The aptitude test was meant to determine our place within the factions. The aptitude test has been haunting me for a year now, waiting for me just over the horizon with the promise that maybe now I'll know who I am. We spend all of our school years in limbo, waiting to find out where we belong, to find out if we are selfless, brave, smart, honest, or kind. Its nearly impossible to focus on the homework and classes when you're constantly analyzing your every behavior trying to guess the answer to a question you haven't even been asked yet.
Each of us has grown up in our parents faction, held at arm's length from really being a part of it until the day we get to choose arrives. What they don't tell you is how much pressure there is to stay in the faction where you were raised. When someone chooses a faction that is different then their families they won't ever get to speak to their families again. The residence of each faction don't mingle with each other beyond what's necessary to keep our society running. A majority of inter faction relations are done by faction leaders. Faction before blood as they say.
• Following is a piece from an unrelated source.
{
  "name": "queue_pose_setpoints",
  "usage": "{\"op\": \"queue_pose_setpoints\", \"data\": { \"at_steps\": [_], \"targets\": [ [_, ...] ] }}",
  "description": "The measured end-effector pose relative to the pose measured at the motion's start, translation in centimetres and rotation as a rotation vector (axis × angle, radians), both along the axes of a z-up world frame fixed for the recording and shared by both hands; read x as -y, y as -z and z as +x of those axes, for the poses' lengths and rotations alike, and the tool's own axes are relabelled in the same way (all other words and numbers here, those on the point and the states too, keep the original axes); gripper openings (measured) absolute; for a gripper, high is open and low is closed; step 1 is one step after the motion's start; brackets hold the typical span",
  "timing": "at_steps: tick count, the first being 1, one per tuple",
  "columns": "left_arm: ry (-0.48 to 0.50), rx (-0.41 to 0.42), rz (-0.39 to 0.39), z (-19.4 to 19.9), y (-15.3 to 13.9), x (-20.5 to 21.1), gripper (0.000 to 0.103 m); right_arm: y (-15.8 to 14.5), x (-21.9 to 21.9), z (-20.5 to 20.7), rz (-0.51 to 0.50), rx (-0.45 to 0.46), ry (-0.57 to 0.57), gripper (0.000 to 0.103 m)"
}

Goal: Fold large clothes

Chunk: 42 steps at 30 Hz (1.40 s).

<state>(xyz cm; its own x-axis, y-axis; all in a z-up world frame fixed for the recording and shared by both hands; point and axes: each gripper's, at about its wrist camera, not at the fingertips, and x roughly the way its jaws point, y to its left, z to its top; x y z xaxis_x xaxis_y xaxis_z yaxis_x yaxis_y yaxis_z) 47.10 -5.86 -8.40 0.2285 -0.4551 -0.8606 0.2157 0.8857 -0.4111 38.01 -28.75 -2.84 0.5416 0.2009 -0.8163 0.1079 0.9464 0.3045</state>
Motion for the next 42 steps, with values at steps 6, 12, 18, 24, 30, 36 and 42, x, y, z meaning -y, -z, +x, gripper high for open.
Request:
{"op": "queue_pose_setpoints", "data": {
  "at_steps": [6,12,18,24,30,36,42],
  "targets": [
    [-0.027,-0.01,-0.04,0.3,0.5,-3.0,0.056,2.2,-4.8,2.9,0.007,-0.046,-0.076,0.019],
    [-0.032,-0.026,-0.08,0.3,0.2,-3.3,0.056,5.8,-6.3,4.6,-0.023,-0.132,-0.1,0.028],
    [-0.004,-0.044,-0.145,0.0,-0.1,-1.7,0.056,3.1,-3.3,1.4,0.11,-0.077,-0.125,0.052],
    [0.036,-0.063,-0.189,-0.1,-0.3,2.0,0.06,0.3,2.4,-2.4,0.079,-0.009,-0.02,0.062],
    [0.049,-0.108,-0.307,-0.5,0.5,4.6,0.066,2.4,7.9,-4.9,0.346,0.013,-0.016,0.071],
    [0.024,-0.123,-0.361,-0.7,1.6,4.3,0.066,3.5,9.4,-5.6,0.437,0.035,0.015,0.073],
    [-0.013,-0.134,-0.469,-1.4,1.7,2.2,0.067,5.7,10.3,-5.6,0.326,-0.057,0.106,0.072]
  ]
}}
Whats worse is the way the families of defectors are treated. There are people who feel those parents raised a traitor. There are negative implications for any faction who sees a large number of defectors. When the people in charge get uncomfortable, when they feel they have been made to look bad, it's the families that are left behind that pay the price. They become social pariahs in most cases.
Knowing that wont change my decision. In fact, without even taking my aptitude test I know there isn't a chance in hell I'll be staying in Amity any longer than I have to. The aptitude test is kept secret. None of us know what will happen or how exactly they will be testing us and once it's over we are forbidden to discuss our results. You are not required to make your choice based on your results but doing anything else would be dooming yourself to a life of misery trapped where you don't belong struggling to fit in. These are all the things going through my head as i sit in my room unable to sleep in the early morning hours before my aptitude test.
There are a lot of reasons that I can't stay in Amity but right now looking out my window over the fields I can't help but realize how much I'll miss the beauty of an Amity sunrise. I have a few hours until it's time to get ready, before I'll know if my aptitude says I belong somewhere else or if I'll just be fleeing to another place I don't belong in. My whole life has been this twisted game of hide and seek. Amity is supposed to be the faction of kindness everyone regards us as the most peaceful. I guess all the banjo playing, hand holding, and free love doesn't help our reputation as a bunch of hippies. My family however is far from peaceful not that anyone sees it. My mother has a way of talking to you like your the worst thing that ever happened to her. She uses disappointment and failure like weapons to take away all of your dignity. She never physically hurt me which is why it took me so long to realize what she was doing, why she didn't act like my friends moms.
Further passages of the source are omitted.